VectorizedIntegrationIVSolver

VectorizedIntegrationIVSolver(
    max_iter: int = 20,
    tolerance: float = 1e-07,
    upper_bound: float = 200.0,
)

A high-performance, vectorized Secant method solver for implied volatility for any model that supports a characteristic function.

Initializes the vectorized IV solver.

Parameters:

Name Type Description Default
max_iter int

Maximum number of iterations for the Secant method, by default 20.

20
tolerance float

Error tolerance for convergence, by default 1e-7.

1e-07
upper_bound float

The upper limit for the numerical integration, by default 200.0.

200.0
Source code in src/optpricing/calibration/vectorized_integration_iv.py
def __init__(
    self,
    max_iter: int = 20,
    tolerance: float = 1e-7,
    upper_bound: float = 200.0,
):
    """
    Initializes the vectorized IV solver.

    Parameters
    ----------
    max_iter : int, optional
        Maximum number of iterations for the Secant method, by default 20.
    tolerance : float, optional
        Error tolerance for convergence, by default 1e-7.
    upper_bound : float, optional
        The upper limit for the numerical integration, by default 200.0.
    """
    self.max_iter = max_iter
    self.tolerance = tolerance
    self.upper_bound = upper_bound

solve

solve(
    target_prices: ndarray,
    options: DataFrame,
    model: BaseModel,
    rate: Rate,
) -> np.ndarray

Calculates implied volatility for an array of options and prices.

This method uses a vectorized Secant root-finding algorithm. The pricing at each step is performed using a vectorized version of the Gil-Pelaez inversion formula.

Parameters:

Name Type Description Default
target_prices ndarray

An array of market prices for which to find the implied volatility.

required
options DataFrame

A DataFrame of option contracts.

required
model BaseModel

The financial model to use for pricing.

required
rate Rate

The risk-free rate structure.

required

Returns:

Type Description
ndarray

An array of calculated implied volatilities.

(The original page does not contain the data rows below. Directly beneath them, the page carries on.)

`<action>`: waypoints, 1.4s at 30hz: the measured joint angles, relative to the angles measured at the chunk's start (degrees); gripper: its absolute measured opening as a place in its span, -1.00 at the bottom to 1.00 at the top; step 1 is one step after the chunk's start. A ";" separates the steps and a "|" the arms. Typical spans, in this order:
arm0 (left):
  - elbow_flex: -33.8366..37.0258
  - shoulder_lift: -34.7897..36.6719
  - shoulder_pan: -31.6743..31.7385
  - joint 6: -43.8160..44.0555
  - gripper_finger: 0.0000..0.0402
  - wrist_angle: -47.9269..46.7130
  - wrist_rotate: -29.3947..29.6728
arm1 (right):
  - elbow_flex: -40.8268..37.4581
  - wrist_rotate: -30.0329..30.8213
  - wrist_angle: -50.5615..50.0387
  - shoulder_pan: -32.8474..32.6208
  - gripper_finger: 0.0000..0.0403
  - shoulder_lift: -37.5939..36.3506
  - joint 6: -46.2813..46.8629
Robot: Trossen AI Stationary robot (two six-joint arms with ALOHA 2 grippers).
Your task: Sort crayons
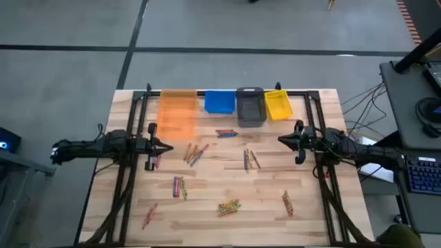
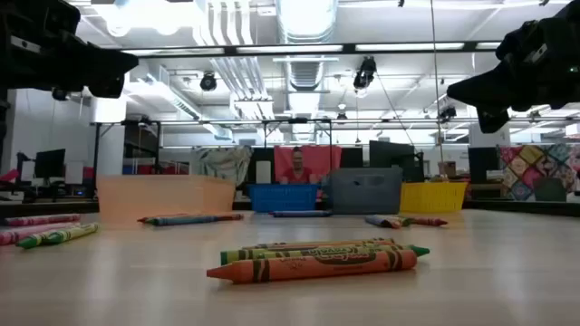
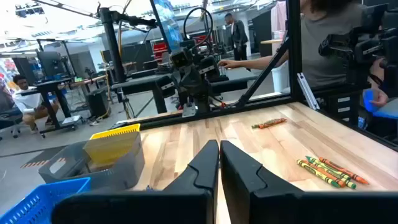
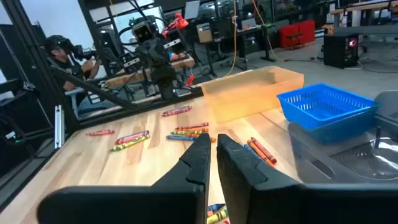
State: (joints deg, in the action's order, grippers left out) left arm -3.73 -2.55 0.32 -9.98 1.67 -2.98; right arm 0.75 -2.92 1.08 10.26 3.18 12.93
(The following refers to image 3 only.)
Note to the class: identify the green crayon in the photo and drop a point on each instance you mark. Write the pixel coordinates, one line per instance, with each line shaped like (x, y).
(349, 184)
(255, 126)

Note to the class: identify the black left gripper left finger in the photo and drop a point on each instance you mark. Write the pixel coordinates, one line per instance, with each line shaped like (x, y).
(186, 205)

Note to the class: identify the white bin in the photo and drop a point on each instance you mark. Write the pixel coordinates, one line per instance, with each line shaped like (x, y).
(280, 77)

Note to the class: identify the red crates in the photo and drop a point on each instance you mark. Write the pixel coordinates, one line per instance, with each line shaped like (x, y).
(160, 49)

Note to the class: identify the silver aluminium bar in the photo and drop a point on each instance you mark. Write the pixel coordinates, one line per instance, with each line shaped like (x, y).
(308, 91)

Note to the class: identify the silver metal bracket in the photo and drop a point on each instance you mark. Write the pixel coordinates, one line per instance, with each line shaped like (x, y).
(189, 110)

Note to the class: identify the yellow plastic mesh basket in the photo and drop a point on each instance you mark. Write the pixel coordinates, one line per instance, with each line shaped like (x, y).
(109, 149)

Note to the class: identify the black desk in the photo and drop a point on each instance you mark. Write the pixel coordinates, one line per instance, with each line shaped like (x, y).
(53, 90)
(149, 84)

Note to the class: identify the black box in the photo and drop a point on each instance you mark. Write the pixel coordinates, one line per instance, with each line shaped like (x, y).
(99, 102)

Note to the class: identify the black monitor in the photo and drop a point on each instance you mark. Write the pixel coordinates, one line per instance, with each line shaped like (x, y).
(49, 63)

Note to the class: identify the grey plastic bin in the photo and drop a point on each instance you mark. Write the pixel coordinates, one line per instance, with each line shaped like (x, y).
(124, 174)

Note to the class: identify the black drawer unit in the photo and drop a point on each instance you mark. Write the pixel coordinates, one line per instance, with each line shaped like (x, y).
(342, 105)

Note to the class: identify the black office chair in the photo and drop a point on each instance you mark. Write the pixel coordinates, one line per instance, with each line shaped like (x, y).
(9, 121)

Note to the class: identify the blue plastic mesh basket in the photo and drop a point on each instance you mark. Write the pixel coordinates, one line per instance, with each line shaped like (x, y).
(37, 202)

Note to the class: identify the colourful patchwork quilt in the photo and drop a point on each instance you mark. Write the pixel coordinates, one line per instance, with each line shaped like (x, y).
(6, 71)

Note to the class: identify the black camera stand pole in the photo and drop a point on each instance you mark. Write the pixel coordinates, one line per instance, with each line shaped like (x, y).
(113, 46)

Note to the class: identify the blue plastic object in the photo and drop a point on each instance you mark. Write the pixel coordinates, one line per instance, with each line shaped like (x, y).
(371, 101)

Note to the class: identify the person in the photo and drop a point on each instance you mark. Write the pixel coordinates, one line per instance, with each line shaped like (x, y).
(323, 46)
(237, 34)
(31, 102)

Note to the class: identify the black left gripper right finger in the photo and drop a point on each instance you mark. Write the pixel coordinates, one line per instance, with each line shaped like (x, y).
(280, 208)

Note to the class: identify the yellow-green crayon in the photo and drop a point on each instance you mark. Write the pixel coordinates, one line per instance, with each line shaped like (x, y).
(317, 173)

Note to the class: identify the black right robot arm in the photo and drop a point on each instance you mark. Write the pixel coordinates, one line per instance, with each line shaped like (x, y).
(209, 74)

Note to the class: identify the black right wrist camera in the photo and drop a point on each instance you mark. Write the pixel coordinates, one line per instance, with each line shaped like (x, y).
(181, 59)

Source code in src/optpricing/calibration/vectorized_integration_iv.py
def solve(
    self,
    target_prices: np.ndarray,
    options: pd.DataFrame,
    model: BaseModel,
    rate: Rate,
) -> np.ndarray:
    """
    Calculates implied volatility for an array of options and prices.

    This method uses a vectorized Secant root-finding algorithm. The pricing
    at each step is performed using a vectorized version of the Gil-Pelaez
    inversion formula.

    Parameters
    ----------
    target_prices : np.ndarray
        An array of market prices for which to find the implied volatility.
    options : pd.DataFrame
        A DataFrame of option contracts.
    model : BaseModel
        The financial model to use for pricing.
    rate : Rate
        The risk-free rate structure.

    Returns
    -------
    np.ndarray
        An array of calculated implied volatilities.
    """
    iv0 = np.full_like(target_prices, 0.20)
    iv1 = np.full_like(target_prices, 0.25)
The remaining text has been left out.